Kompilatorer och interpretatorer: Lecture 3

Note: This is an outline of what I intend to say on the lecture. It is not a definition of the course content, and it does not replace the textbook.

Today: Parsing by hand, the simple compiler program
Aho et al, sections 2.4 - 2.7, 2.9

But first: Rest from lecture 2:

2.3 Syntax-directed translation

...

Syntax-directed definitions

Grammar + what to do for each production

Syntax-directed definition = context-free grammar, plus a semantic rule (Sw: semantisk regel) for each production, that specifies how to calculate values of attributes. Example:

Production Semantic rule
expr -> expr1 + term1 expr.output -> expr1.output + term1.output + " +"

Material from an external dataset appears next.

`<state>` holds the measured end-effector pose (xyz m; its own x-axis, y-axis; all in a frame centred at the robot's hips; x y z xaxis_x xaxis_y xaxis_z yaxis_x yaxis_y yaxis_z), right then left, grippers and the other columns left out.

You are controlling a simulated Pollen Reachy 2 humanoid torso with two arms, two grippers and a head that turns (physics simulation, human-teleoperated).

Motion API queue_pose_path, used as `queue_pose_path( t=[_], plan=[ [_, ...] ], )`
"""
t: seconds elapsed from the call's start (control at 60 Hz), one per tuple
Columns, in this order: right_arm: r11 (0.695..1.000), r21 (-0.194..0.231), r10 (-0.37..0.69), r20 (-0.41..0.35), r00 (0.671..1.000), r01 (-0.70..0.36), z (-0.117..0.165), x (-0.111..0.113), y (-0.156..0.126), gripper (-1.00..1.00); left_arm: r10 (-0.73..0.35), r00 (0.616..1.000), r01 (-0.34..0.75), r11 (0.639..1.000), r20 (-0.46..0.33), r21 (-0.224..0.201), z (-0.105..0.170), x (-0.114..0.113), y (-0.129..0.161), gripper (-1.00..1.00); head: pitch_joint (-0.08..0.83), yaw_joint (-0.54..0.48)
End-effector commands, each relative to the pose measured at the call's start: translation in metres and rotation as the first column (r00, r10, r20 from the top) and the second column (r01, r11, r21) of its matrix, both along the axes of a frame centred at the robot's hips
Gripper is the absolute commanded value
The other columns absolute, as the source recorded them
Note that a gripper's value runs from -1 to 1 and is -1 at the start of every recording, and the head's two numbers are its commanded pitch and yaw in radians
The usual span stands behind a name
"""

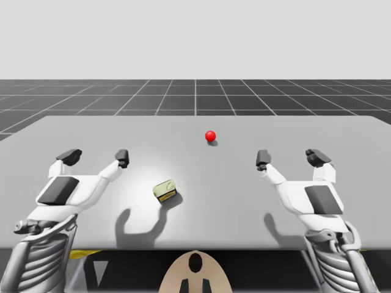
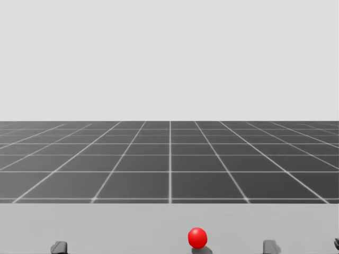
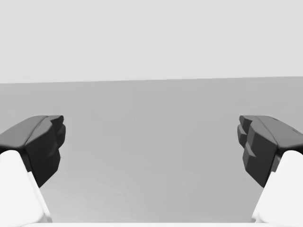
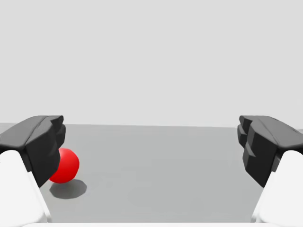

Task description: Watch the red light. When it turns green, pick up the object.

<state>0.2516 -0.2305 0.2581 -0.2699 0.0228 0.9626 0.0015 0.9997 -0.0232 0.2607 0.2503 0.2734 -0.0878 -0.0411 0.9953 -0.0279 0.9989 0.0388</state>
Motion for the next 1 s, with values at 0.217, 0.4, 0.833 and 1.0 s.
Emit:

ASU fig 2.6, an annotated (= with attribute values) parse tree:

Attribute values at nodes in a parse tree

A syntax-directed definition says nothing about how the parser should build the parse tree! Just the grammar, and what to do when the tree is finished.

Depth-first traversal

(Syntax-directed) translation schemes

Grammar + what to do for each production, embedded in the grammar in the right-hand side of productions

Syntax-directed definition = context-free grammar, plus semantic actions (Sw: semantiska aktioner, semantiska åtgärder) for each production, that specifies what to do. Example:

expr -> expr1 + term1 { print("+"); }

Generates postfix!

Or, with the action somewhere in the middle:

rest -> + term1 { print("+"); } rest1

The semantic actions are put in the parse tree, just like the "real" parts. ASU fig 2.12:

An extra leaf is constructed for a semantic action

ASU fig 2.14: 9-5+2, with semantic ations

Actions translating 9-5+2 into 95-2+

As with a syntax-directed definition, a syntax-directed scheme says nothing about how the parser should build the parse tree! Just the grammar, and what to do when the tree is finished.

But we don't actually have to build the tree. Just perform the semantic actions as the tree is (not) built!

2.4 Parsing

So, how does the parser build the parse tree?
Or rather: how does the parser "navigate through the grammar", guided by the source tokens it sees, in such a way that it could build a parse tree?

Top-down parsing

Ex: Types in Pascal.
simple -> integer
simple -> char
simple -> num dotdot num
type -> simple
type -> ^ id
type -> array [ simple ] of type
Examples:
integer
1..100
^kundpost
array [ integer ] of char
array [ 20..40 ] of 0..3
array [ 1..5 ] of array [ 1..3 ] of 2..5
Example source program:
array [ 1 .. 10 ] of integer

Tokens:
array [ num dotdot num ] of integer

Top-down parsing, starting with a node for the non-terminal type.
Which of the productions (=rules) should we use? (Answer: type -> array ....)
Why? (Answer: The only production that starts with array.)

"Lookahead symbol" = "current token" = Sw: "aktuell token"

ASU fig 2.15:

Steps in top-down construction of a parse tree

ASU fig 2.16:

Top-down parsing while scanning the input from left to right

Predictive parsing

Note about backtracking: If it turns out that we have chosen the wrong production, we have to backtrack. But in this case, we know we have the right production, since it is the only one that starts with array.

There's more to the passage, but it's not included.